Documentation of the veclib's interface can be found at veclib.h. For how the library can and should be used refer to the algorithm examples.
Strengths / weaknesses of this approach
Code is easy to read and to type. The conversion from scalar to vectorized form or the other way around can be at best copy paste with little modifications.
Proven real world viability and efficiency by this very guide.
Code is not tied to any particular low level implementation including even the intrinsics or veclib. A few special functions, like a vectorized square root and a conditional move, do not, however, satisfy this criteria.
The biggest weakness is the lack of implementations of packaged version of basic mathematical functions not provided by SSE instructions at hardware level. These include the trigonometric functions, the exponential function and basically everything except basic arithmetic and a square root. Free implementations of some of these on top of the intrinsics are available online. Maybe AMD's open source SSEPlus project could be of service here.
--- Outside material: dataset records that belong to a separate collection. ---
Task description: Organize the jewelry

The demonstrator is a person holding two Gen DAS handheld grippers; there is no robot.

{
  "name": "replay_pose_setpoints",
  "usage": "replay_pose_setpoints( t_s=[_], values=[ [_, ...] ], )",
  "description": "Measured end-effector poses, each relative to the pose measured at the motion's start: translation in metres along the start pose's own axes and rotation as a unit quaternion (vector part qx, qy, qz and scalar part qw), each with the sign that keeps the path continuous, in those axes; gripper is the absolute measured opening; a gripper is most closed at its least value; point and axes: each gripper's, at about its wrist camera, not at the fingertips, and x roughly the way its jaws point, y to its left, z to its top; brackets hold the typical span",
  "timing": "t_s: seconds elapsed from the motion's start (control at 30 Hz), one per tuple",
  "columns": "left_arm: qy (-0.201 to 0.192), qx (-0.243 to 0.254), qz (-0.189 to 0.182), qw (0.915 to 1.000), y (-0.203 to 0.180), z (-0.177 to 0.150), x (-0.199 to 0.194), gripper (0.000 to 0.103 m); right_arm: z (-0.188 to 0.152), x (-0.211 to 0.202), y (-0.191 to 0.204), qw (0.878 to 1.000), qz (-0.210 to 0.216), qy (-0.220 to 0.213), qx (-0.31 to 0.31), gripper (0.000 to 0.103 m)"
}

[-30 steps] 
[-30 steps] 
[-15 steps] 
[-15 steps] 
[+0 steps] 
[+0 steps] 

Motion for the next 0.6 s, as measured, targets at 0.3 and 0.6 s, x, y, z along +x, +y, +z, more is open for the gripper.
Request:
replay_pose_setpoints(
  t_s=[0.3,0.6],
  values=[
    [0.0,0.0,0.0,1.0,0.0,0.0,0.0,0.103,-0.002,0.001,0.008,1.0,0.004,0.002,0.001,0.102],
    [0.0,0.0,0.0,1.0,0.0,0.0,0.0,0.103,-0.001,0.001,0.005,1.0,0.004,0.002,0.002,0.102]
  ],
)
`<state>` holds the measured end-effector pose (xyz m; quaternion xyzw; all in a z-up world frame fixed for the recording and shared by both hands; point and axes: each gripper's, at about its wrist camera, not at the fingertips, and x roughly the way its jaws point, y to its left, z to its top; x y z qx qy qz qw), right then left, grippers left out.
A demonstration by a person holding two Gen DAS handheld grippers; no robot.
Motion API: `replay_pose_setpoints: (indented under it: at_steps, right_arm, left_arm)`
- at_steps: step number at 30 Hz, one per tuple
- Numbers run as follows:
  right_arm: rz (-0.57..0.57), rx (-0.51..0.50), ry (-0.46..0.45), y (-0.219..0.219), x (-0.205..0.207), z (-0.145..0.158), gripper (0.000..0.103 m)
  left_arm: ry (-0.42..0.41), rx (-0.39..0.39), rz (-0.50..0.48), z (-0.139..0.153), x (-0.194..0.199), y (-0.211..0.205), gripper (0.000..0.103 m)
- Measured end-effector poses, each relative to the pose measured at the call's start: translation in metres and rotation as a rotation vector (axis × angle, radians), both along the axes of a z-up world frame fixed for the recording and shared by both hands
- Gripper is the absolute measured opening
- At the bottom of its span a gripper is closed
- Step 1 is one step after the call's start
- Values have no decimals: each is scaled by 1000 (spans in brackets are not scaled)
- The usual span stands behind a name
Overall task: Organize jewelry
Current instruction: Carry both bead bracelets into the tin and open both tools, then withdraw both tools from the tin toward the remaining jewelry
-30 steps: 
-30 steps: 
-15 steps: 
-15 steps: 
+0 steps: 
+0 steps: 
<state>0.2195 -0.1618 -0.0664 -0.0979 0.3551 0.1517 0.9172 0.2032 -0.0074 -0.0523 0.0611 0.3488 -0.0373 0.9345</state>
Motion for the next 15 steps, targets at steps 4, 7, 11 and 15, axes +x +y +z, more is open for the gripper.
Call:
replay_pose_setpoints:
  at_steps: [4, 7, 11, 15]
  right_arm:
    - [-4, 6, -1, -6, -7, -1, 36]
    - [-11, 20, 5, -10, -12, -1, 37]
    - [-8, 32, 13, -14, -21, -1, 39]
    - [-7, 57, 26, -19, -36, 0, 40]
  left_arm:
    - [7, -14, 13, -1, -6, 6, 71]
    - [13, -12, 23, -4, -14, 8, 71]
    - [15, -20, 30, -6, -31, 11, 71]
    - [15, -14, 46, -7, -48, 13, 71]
Intel's commercial Math Kernel Library has many implemented.One has to be very careful when coding on this high level to not do just anything that is possible. It can still give correct output, but potentially degrade or kill performance. What are behind the C++ operators are the C intrinsics functions and SSE types, and a compiler doesn't produce optimal code for all usages. The algorithm examples in this guide help document the possible severity of this problem and help to learn how to avoid it.
Veclib selects the correct implementations of the high level operations based on the version of SSE selected by compiler parameters. For GCC this is done with "-msseX" where X is the version or "-march=native" for the best supported version. However, this means a single binary will support only the selected version of SSE. Optimally it would be desirable to have a single binary perform run time selection of the SSE path based on the detected CPU. Maybe several binaries compiled for the different versions of SSE could be combined with CPU detection to have such support for an application.
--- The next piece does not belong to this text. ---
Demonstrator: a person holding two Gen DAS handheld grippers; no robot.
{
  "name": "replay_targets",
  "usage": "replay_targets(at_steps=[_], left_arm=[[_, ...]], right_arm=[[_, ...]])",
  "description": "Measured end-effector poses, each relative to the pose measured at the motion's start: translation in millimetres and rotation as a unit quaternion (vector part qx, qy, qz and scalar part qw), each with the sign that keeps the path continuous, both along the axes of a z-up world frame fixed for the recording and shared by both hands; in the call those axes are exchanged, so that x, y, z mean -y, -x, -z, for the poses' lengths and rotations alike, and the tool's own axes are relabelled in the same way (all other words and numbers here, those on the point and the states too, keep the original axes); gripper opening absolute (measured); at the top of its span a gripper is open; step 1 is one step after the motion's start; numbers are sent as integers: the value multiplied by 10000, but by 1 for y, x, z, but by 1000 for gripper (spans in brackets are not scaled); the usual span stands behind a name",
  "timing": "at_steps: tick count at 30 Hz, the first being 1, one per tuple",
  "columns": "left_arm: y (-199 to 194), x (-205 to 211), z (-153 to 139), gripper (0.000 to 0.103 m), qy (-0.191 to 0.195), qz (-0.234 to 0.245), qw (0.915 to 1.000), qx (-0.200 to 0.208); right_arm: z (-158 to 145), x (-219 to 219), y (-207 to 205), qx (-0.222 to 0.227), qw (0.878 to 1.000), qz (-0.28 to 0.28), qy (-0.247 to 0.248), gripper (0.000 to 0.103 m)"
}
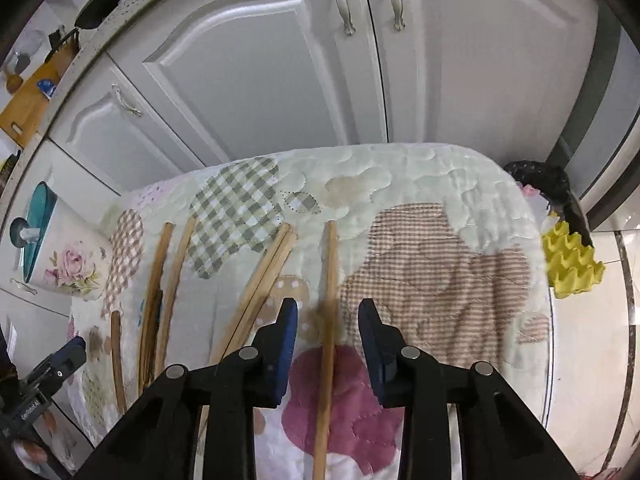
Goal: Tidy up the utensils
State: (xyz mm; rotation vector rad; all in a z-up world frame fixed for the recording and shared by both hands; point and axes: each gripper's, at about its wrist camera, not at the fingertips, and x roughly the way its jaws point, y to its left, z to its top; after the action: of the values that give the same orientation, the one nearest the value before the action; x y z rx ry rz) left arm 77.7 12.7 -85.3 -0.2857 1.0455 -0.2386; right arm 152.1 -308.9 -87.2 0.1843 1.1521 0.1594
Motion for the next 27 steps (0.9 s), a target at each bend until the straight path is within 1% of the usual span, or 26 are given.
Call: replay_targets(at_steps=[5, 7, 12, 13, 15, 16, 17, 18, 19, 22, 24, 27], left_arm=[[-12, 4, 8, 42, -100, 33, 9999, -70], [-16, 8, 10, 42, -212, 49, 9997, -121], [-26, 22, 21, 40, -477, 158, 9982, -323], [-28, 25, 24, 38, -532, 174, 9978, -355], [-30, 28, 26, 36, -626, 138, 9975, -305], [-31, 29, 26, 33, -646, 131, 9973, -310], [-31, 28, 26, 21, -695, 123, 9970, -308], [-32, 28, 26, 13, -776, 123, 9965, -300], [-32, 26, 26, 14, -743, 149, 9967, -299], [-31, 14, 23, 13, -290, 128, 9989, -341], [-27, 7, 13, 12, -125, 106, 9996, -223], [-17, 2, -7, 12, -11, 153, 9999, 40]], right_arm=[[6, -10, -21, -57, 9993, -159, 336, 30], [9, -13, -29, -142, 9987, -259, 413, 30], [12, -19, -37, -157, 9969, -453, 622, 29], [12, -20, -37, -152, 9967, -475, 647, 26], [13, -22, -37, -129, 9961, -537, 694, 20], [13, -23, -37, -125, 9957, -594, 698, 12], [13, -24, -37, -136, 9955, -658, 675, 8], [12, -23, -37, -152, 9954, -691, 652, 7], [10, -22, -38, -156, 9956, -690, 607, 7], [1, -17, -34, -74, 9973, -661, 324, 6], [-10, -15, -30, 53, 9977, -657, 185, 6], [-27, -12, -20, 217, 9975, -679, 21, 5]])
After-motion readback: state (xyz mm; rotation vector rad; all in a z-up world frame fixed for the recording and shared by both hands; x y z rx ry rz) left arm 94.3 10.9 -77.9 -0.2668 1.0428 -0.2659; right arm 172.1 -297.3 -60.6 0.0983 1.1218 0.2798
Veclib is unlikely to see much development in the future as the author (Krzysztof Jakubowski) has stated he has discontinued his project that included veclib. This means a question mark for support of the current SSE4 extensions or the upcoming AVX. However, SSE3/SSSE3/SSE4 provided little extra for most usages of floating point over SSE2. Also veclib is also just a thin wrapping over the intrinsics to begin with and so easy to modify. Furthermore Intel states in May 2008 AVX document: "Most apps written with intrinsics need only recompile".